- [WHAT THE TASK REQUIRES]:
Search the entries below for the word "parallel" and copy every line where it appears.

Segment Start: DATA SHOWN

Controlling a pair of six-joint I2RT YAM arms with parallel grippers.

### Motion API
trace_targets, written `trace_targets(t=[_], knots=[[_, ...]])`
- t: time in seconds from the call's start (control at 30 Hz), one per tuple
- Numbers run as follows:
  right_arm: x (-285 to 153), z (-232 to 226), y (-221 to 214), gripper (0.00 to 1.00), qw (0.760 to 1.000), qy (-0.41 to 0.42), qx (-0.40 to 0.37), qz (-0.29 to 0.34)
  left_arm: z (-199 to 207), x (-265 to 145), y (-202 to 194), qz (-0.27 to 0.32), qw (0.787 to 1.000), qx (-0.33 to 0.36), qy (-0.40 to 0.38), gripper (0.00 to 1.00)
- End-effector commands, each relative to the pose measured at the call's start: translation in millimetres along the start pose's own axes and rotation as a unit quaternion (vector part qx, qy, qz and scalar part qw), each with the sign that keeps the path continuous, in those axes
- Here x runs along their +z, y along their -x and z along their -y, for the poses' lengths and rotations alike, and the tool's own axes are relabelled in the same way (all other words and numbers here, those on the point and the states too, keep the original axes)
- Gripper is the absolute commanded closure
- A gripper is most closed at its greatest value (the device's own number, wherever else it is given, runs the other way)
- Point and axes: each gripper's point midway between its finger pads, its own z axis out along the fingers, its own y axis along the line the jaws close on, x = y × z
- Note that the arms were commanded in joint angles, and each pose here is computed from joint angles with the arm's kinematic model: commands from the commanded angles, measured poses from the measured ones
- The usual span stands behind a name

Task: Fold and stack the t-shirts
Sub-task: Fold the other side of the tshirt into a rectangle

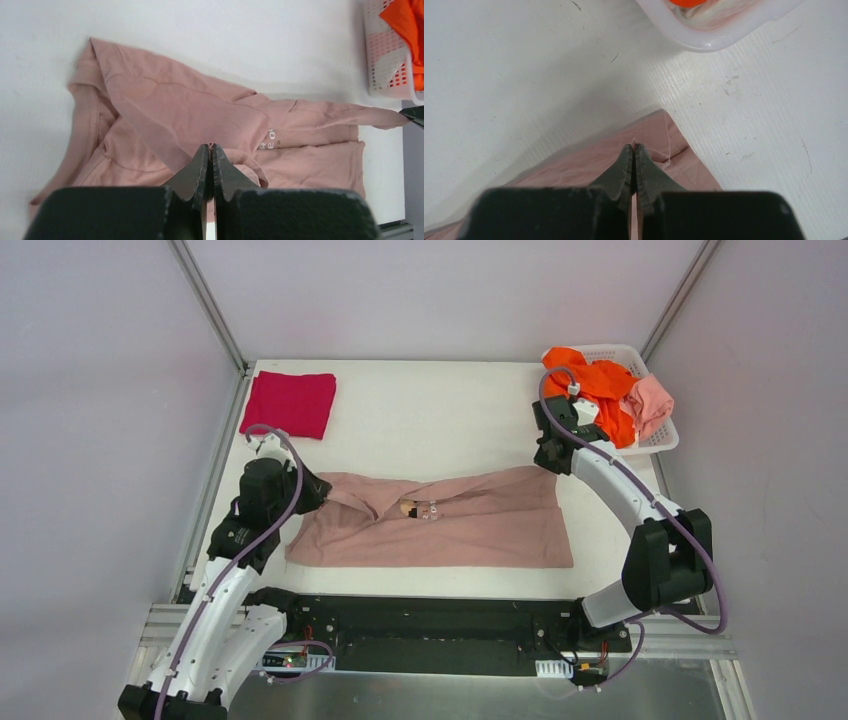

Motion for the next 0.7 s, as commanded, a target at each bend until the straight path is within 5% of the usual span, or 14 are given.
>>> trace_targets(t=[0.0,0.67], knots=[[-7.6,9.9,2.9,1.00,1.000,-0.008,-0.009,0.010,-17.4,-3.6,-33.3,-0.041,0.997,-0.046,0.034,1.00],[-1.2,39.0,-31.4,0.98,0.999,-0.043,-0.017,-0.025,-70.9,-34.6,-81.8,-0.027,0.978,-0.159,0.131,1.00]])
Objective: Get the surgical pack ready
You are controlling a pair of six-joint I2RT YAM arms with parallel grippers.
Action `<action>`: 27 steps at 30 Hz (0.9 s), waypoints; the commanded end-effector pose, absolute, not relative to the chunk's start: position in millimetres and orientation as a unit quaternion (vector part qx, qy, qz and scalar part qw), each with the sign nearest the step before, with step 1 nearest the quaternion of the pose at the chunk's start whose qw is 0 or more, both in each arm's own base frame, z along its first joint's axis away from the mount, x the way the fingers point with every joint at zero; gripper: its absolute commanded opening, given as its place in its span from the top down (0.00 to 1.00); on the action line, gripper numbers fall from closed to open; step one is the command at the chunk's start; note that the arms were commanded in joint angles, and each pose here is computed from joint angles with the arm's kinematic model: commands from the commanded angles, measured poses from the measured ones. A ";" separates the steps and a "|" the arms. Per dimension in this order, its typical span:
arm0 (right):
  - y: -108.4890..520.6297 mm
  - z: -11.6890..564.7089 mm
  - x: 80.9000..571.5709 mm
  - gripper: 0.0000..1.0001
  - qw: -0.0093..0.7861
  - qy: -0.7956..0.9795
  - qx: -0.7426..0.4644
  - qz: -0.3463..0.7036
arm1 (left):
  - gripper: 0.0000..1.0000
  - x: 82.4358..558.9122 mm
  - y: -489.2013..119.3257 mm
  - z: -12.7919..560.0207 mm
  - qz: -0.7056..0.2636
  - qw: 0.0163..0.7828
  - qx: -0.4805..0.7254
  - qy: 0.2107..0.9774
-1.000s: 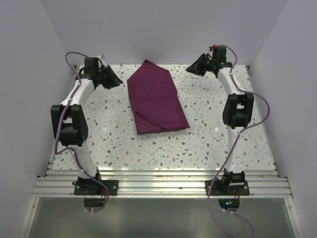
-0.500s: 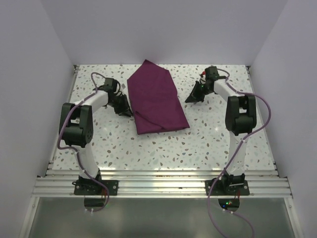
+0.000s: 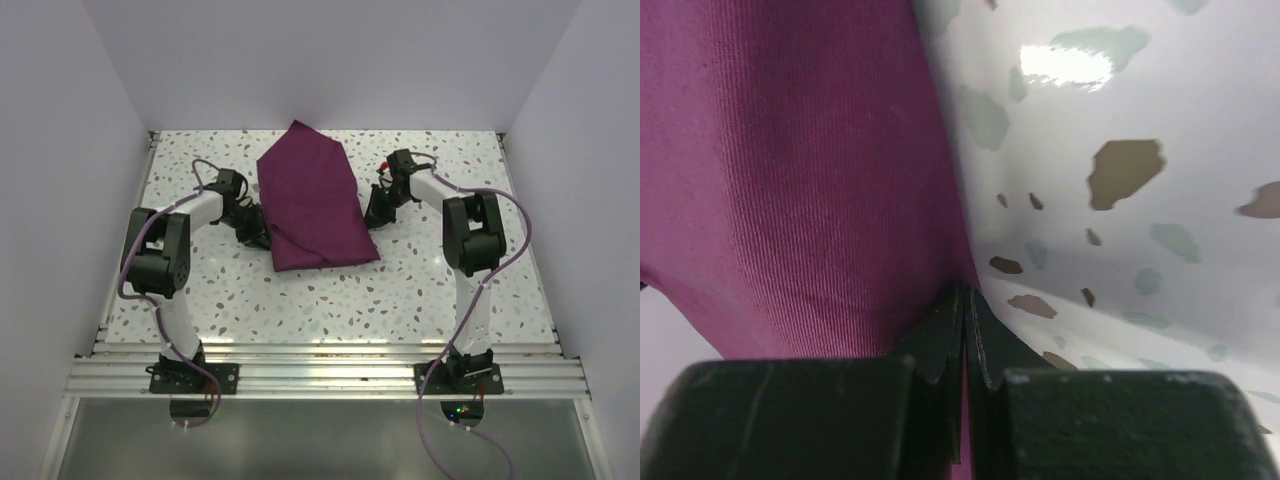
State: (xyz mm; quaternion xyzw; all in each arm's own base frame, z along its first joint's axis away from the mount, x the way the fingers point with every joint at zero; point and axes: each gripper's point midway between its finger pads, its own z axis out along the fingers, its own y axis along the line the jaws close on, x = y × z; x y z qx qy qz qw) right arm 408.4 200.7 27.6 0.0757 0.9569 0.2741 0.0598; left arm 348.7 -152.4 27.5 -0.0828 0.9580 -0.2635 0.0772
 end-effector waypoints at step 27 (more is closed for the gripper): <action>190.1 91.8 404.5 0.69 0.106 0.958 0.060 0.260 | 0.29 373.7 -139.1 139.2 -0.268 0.250 -0.049 0.929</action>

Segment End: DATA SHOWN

- [RESPONSE]:
Controlling a pair of six-joint I2RT YAM arms with parallel grippers.
You are controlling a pair of six-joint I2RT YAM arms with parallel grippers.

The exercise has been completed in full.